If the current trajectory is maintained, it will help revitalize the economy.
$3.7 trillion in excess cash
A household's economic weight is not determined solely by income, although it is important in its own way. Overall wealth includes the value of assets such as stocks, bonds, and real estate, and by this measure, household budgets also appear to be fairly healthy.
San Francisco Fed researchers found that although $13 trillion in real “excess” wealth compared to pre-pandemic trends was wiped out thanks to stock holdings and savings withdrawals, real household wealth is now lower than it was in February 2020. found that it is still high.
Coupled with Wall Street's recent rally, “this could indicate that spending from assets remains strong going forward,” although more liquid assets such as savings are likely to remain “lower than their pre-pandemic path.” It warned that it was approaching “substantially” lower levels and could curb spending. .
If a decline in savings suggests a depletion of households' cash buffers, an increase in current account balances tells the opposite story.
Economists at Barclays estimate that households are sitting on about $2.6 trillion in “excess” cash, based on averages over the past 30 years.
Add in the estimated $1.1 trillion in excess cash held by non-financial companies, and they estimate that there is about $3.7 trillion in readily available cash on the combined balance sheets of U.S. businesses and consumers.
In a “no landing” environment, money is more likely to be spent or invested. “Households and non-financial businesses may begin to reallocate precautionary (deposit) buffers as they become less concerned about recession risks,” Barclays economists said last month.
just beautiful
But what about the liability side of these balance sheets?
Nominal debt is rising, reaching record levels by some measures such as credit card balances.

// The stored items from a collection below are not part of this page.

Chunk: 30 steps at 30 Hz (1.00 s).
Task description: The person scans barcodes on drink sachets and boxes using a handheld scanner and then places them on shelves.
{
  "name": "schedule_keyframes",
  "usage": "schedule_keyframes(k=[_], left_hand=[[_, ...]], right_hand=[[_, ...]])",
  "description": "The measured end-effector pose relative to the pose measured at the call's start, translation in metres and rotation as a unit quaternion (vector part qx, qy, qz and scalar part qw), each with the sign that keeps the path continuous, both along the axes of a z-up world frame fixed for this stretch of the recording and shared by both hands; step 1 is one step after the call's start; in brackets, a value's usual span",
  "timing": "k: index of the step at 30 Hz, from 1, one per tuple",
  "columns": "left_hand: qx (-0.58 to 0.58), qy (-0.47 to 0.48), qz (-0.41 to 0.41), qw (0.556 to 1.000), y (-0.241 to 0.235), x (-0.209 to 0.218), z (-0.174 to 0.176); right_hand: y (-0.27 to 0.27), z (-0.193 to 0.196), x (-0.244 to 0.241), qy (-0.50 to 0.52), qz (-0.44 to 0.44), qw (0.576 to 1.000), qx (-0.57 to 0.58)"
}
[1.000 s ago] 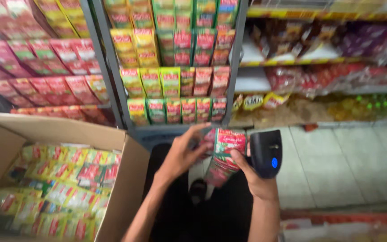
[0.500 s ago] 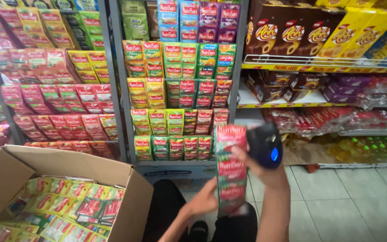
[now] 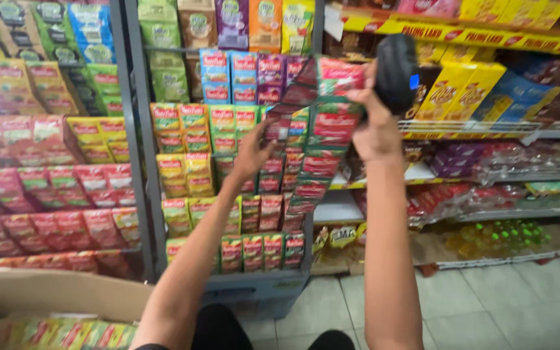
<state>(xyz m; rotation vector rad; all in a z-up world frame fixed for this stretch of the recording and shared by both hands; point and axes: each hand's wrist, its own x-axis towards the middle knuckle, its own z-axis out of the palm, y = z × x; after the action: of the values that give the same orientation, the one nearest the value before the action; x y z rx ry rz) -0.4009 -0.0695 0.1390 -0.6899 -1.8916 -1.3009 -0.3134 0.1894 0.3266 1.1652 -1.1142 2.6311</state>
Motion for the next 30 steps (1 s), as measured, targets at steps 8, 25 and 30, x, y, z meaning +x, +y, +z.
schedule_keyframes(k=[8, 25, 30], left_hand=[[-0.039, -0.007, 0.041, 0.998, -0.01, -0.001, 0.014], [-0.194, 0.012, 0.279, 0.94, -0.015, 0.033, -0.044], [-0.043, -0.279, -0.154, 0.947, -0.003, 0.048, -0.078]], right_hand=[[-0.029, -0.023, -0.044, -0.027, -0.019, 0.996, 0.086], [-0.058, -0.053, -0.077, -0.028, -0.042, 0.992, 0.115], [-0.084, -0.073, -0.123, -0.017, -0.109, 0.982, 0.151]])
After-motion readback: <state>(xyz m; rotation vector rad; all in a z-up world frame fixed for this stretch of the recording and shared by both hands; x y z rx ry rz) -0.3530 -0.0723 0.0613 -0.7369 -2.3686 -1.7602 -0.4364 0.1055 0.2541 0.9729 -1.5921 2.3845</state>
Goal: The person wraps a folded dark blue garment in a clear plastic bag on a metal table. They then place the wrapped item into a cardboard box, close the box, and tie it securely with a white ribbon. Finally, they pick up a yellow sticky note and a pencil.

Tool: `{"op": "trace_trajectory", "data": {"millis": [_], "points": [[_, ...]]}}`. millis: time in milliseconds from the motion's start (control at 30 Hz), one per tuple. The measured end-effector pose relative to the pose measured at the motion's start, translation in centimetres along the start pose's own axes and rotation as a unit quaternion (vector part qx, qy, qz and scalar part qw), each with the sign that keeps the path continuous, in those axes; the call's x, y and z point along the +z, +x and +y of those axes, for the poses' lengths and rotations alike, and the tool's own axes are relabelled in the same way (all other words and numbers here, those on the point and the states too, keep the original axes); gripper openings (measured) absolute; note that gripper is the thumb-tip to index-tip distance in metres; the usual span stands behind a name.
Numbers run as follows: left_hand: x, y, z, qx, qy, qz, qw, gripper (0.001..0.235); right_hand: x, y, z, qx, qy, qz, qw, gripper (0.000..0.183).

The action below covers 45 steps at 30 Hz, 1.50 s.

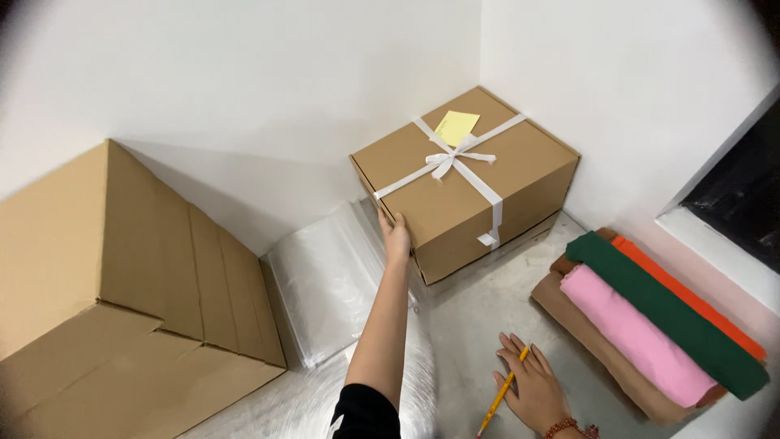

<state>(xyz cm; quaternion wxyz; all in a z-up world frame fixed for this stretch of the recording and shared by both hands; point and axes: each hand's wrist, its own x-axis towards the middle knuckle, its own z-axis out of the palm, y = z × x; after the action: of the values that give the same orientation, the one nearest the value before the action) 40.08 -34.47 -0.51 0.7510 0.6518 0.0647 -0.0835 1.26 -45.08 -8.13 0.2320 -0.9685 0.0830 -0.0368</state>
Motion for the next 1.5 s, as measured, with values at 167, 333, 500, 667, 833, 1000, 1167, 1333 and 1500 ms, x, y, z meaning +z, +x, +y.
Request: {"op": "trace_trajectory", "data": {"millis": [167, 333, 500, 667, 833, 1000, 1167, 1333, 1500], "points": [[1.4, -2.3, 1.4, 0.042, -0.001, 0.053, 0.998, 0.065, 0.3, -0.1, 0.0, -0.011, -0.011, 0.01, 1.0, 0.042], [2.1, -2.5, 2.7, 0.006, 0.032, 0.079, 0.996, 0.061, 0.5, 0.0, -0.1, -0.03, -0.005, 0.068, 0.997, 0.041], [-0.2, 0.2, 0.1, 0.053, 0.045, 0.034, 0.997, 0.07, 0.3, -0.1, 0.1, -0.021, 0.009, 0.039, 0.999, 0.043], [-10.7, -16.8, -2.7, 0.127, 0.162, 0.005, 0.979, 0.073, 0.2, -0.2, 0.2, -0.011, 0.011, 0.024, 1.0, 0.038], [-22.3, -37.2, -10.9, 0.243, 0.37, 0.028, 0.896, 0.042, 0.6, 0.4, 0.1, -0.043, -0.023, 0.036, 0.998, 0.032], [-27.5, -46.6, -12.6, 0.142, 0.357, 0.081, 0.919, 0.037, 2.4, 2.1, -3.4, 0.063, -0.057, -0.029, 0.996, 0.039], [-27.1, -44.6, -8.4, -0.007, 0.242, 0.166, 0.956, 0.038, 5.4, 1.0, -11.6, -0.062, -0.022, -0.141, 0.988, 0.039], [-28.9, -42.8, -12.8, 0.012, 0.31, 0.141, 0.94, 0.03, 9.9, -5.3, -19.5, -0.209, -0.009, -0.211, 0.955, 0.043], [-28.3, -43.9, -14.9, 0.098, 0.438, 0.076, 0.891, 0.047, 11.8, -7.4, -20.3, -0.278, 0.035, -0.113, 0.953, 0.05]]}}
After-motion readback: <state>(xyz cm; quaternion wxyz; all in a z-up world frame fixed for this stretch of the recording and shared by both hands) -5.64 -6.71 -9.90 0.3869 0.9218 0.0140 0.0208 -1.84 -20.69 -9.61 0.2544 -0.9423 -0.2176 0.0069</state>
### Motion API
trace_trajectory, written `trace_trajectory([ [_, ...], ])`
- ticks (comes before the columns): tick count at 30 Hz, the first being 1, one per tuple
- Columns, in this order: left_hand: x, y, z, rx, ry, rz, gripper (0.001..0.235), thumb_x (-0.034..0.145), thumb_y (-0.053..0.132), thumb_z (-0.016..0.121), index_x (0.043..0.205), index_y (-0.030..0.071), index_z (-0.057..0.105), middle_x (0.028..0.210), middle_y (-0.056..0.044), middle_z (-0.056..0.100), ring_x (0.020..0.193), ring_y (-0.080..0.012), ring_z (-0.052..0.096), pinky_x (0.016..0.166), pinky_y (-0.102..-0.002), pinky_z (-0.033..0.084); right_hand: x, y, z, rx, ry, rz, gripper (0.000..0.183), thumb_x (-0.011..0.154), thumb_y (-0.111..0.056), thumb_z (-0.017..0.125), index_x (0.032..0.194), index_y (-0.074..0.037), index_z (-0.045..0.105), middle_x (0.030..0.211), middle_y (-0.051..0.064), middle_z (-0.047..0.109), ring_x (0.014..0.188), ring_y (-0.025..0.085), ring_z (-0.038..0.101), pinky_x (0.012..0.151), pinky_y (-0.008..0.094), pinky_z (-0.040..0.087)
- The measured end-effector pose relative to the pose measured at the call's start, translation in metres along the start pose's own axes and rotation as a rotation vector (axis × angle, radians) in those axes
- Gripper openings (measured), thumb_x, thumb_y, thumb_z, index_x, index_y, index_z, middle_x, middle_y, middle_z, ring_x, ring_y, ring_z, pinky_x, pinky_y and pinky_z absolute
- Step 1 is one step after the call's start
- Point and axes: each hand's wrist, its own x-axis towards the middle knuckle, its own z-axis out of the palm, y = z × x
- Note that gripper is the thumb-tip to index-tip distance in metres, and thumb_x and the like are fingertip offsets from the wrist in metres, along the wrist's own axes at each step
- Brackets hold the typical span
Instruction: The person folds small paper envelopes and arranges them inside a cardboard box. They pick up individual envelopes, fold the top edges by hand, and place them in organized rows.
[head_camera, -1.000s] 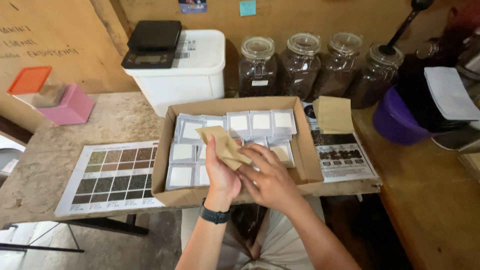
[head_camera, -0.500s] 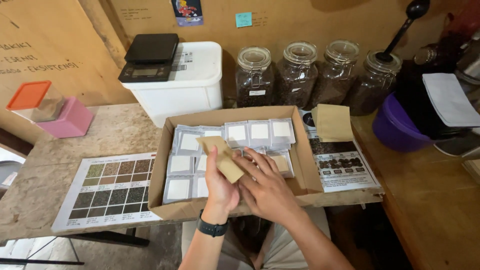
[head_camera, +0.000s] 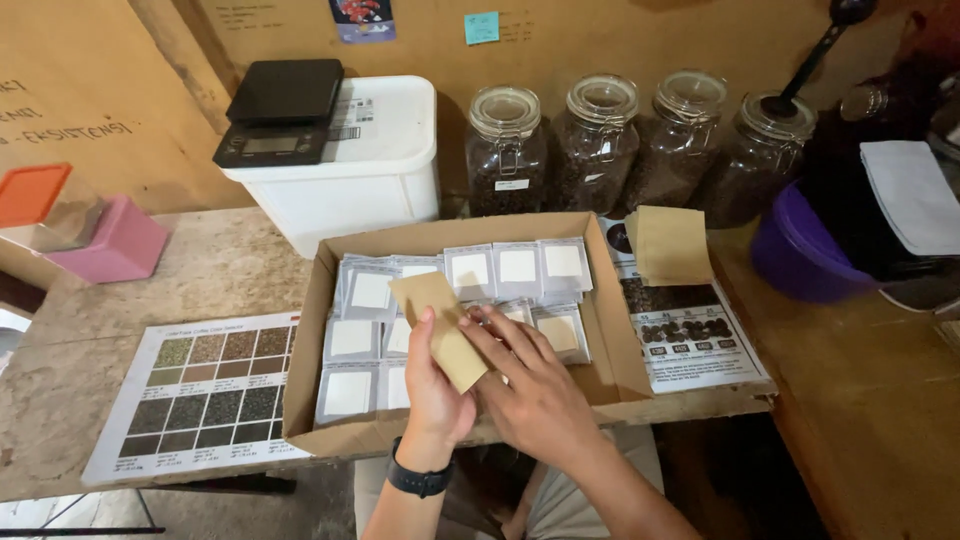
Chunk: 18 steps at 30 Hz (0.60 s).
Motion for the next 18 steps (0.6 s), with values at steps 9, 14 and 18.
trace_trajectory([
  [9,0.0027,0.0042,0.0053,-0.088,0.013,0.047,0.056,0.091,0.035,0.061,0.144,0.029,0.043,0.107,-0.018,0.064,0.095,-0.0329,0.066,0.091,-0.049,0.052,-0.0003,0.0049,-0.0008,0.056,0.085,-0.023,0.015,0.101,0.001,0.055,0.102,0.002,0.070,0.150,0.013,0.053,0.143,0.042,0.046,0.108,0.057,0.047],
  [14,0.0064,0.0010,0.0018,-0.041,-0.054,0.161,0.071,0.092,0.031,0.065,0.156,0.030,0.034,0.102,-0.014,0.065,0.092,-0.0279,0.066,0.090,-0.046,0.053,-0.0004,0.0064,0.0009,0.044,0.009,0.005,0.020,0.095,-0.002,0.056,0.109,0.004,0.069,0.149,0.018,0.054,0.143,0.043,0.044,0.111,0.060,0.042],
  [18,-0.0003,0.0017,0.0030,-0.009,-0.153,0.157,0.058,0.096,0.024,0.061,0.150,0.023,0.041,0.101,-0.013,0.066,0.097,-0.0303,0.065,0.097,-0.049,0.053,-0.0025,0.0035,0.0004,0.037,-0.107,0.053,0.044,0.097,-0.008,0.055,0.140,0.001,0.057,0.165,0.019,0.030,0.153,0.046,0.025,0.118,0.064,0.035],
])
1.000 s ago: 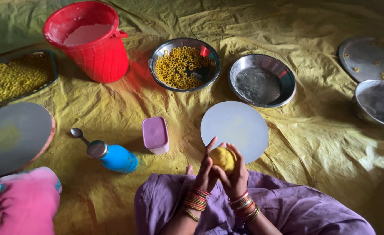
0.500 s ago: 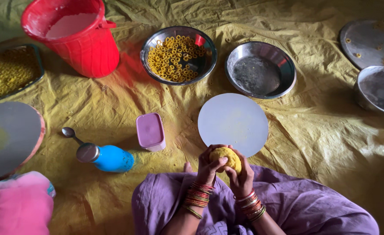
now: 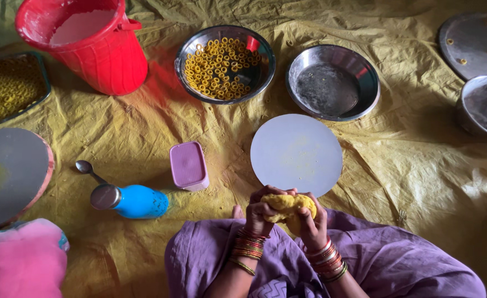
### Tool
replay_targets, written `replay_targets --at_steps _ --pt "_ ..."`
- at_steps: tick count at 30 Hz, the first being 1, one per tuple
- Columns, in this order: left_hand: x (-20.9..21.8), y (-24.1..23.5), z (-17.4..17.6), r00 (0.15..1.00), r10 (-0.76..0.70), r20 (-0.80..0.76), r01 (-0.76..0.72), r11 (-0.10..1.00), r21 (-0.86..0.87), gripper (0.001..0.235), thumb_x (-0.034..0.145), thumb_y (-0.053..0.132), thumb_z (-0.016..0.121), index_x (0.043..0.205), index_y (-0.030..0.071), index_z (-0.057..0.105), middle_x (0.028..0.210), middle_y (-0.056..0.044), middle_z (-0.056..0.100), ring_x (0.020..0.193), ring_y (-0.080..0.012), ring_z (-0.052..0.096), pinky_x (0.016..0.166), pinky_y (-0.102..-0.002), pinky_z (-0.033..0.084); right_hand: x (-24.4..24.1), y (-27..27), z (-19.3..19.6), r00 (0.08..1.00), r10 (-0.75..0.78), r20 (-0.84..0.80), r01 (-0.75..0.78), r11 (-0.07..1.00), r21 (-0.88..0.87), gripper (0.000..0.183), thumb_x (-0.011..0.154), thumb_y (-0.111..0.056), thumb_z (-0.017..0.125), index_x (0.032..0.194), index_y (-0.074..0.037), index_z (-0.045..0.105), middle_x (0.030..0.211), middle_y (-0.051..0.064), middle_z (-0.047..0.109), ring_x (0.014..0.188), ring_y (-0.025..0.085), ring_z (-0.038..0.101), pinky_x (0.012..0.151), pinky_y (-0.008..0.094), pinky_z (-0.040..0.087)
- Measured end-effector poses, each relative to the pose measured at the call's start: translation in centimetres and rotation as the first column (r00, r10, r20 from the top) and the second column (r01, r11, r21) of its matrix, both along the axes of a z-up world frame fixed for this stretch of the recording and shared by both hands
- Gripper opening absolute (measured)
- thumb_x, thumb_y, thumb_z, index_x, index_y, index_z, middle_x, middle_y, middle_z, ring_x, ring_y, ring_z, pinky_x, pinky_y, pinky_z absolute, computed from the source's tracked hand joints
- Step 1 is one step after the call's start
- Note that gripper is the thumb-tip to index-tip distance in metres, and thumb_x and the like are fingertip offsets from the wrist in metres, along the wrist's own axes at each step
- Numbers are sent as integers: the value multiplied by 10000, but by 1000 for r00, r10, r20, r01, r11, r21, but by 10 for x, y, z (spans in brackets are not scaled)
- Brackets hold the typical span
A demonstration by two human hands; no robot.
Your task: The person kneads a yellow dough on a white circular board, repeatedly pressing, folding, and shaping it by hand. The person occasionally lifts and turns the dough to work different sides.
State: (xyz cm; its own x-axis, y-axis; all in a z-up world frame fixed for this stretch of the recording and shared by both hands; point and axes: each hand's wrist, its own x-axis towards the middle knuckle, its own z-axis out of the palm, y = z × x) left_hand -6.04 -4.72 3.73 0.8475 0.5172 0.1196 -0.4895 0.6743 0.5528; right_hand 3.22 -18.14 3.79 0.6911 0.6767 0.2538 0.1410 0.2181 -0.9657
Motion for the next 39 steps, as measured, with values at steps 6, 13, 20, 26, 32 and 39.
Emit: replay_targets --at_steps 6,13,20,26,32,39 --pt "-1 1 7 963 -82 258 108 990 -88 449 850 257 641 1173 -54 669 1260 -281 658 1244 -369 542 1280 -538 329 -15 0 34 866 -111 487 167 983 -74 459 900 -330 717 1183 28 664 929 96 741 792 165 757 697 281 606" --pt "4 0 33 1000 18 17 -19 995 94 813 692 240 677 1461 31 511 1559 -183 473 1499 -333 400 1264 -494 271 -26 1 59 748 -270 607 380 923 -58 440 851 -231 800 1208 -1 687 908 87 716 792 169 743 701 282 583" --pt "4 -5 39 988 59 -144 -27 977 213 756 877 319 720 1522 74 408 1510 -147 522 1437 -282 457 1226 -479 319 1 8 75 679 -400 615 443 892 91 340 932 -161 769 1211 13 682 1025 113 752 865 161 750 725 279 629" --pt "14 0 15 923 257 -286 -243 966 83 635 977 471 563 1443 41 524 1382 -161 619 1277 -252 581 1115 -436 427 40 11 97 524 -247 815 601 785 -149 346 885 -284 793 1157 -84 714 999 98 756 818 208 738 661 327 591" --pt "24 1 -21 895 261 -363 -305 950 -67 648 1010 561 421 1403 68 570 1274 -112 687 1116 -186 635 967 -347 494 64 73 34 556 29 830 520 767 -375 638 743 -437 812 1273 -144 614 1147 150 663 1013 396 618 872 503 513" --pt "26 -3 -48 699 278 -659 -386 922 -21 639 1016 567 350 1355 102 629 1182 -78 734 982 -152 664 841 -320 533 60 78 -17 518 2 855 624 683 -379 728 741 -537 769 1365 -200 603 1425 214 574 1251 434 551 1014 528 439"
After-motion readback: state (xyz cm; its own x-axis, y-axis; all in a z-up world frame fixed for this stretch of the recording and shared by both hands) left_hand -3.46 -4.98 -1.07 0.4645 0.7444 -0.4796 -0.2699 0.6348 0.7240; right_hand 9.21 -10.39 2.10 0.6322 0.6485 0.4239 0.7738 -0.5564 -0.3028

This has not escaped the attention of policymakers, who are increasingly warning of potential financial and economic risks.
According to the New York Fed, 3.1% of household debt was in some form of delinquency at the end of last year. However, this is still 1.6 percentage points lower than in the fourth quarter of 2019, just before the pandemic.
Household debt as a percentage of gross domestic product (GDP) was 73.3% at the end of September, the lowest level since 2001, when the dot-com bubble burst and the recession began, according to Federal Reserve data.
Russell Price, chief economist at Ameriprise Financial, also noted that credit card debt as a percentage of disposable income (at a historically low 6.5%) remains below 2019 levels.
Surprisingly strong U.S. nominal GDP growth, corporate earnings, and stock market performance over the past year also helped reduce the relative debt burdens of companies.
The ratio of non-financial companies' debt to market capitalization was approximately 24% as of the end of September. Although this is a slight increase from a few years ago, it is still one of the lowest on record.
This may have been colored by rising stock prices, with the S&P 500 and Nasdaq subsequently hitting new highs. However, regardless of how the equation is calculated, this is further evidence of the cash buffer held by the company.
On a broader level, US debt for non-financial businesses as a share of GDP fell below 50% last September for the first time since the end of 2019, according to Fed data.
“'Beautiful' revenue-led deleveraging,” Bob Elliott, CEO of Unlimited Funds and a former Bridgewater executive, recently tweeted.
(The opinions expressed here are those of the author, a Reuters columnist.)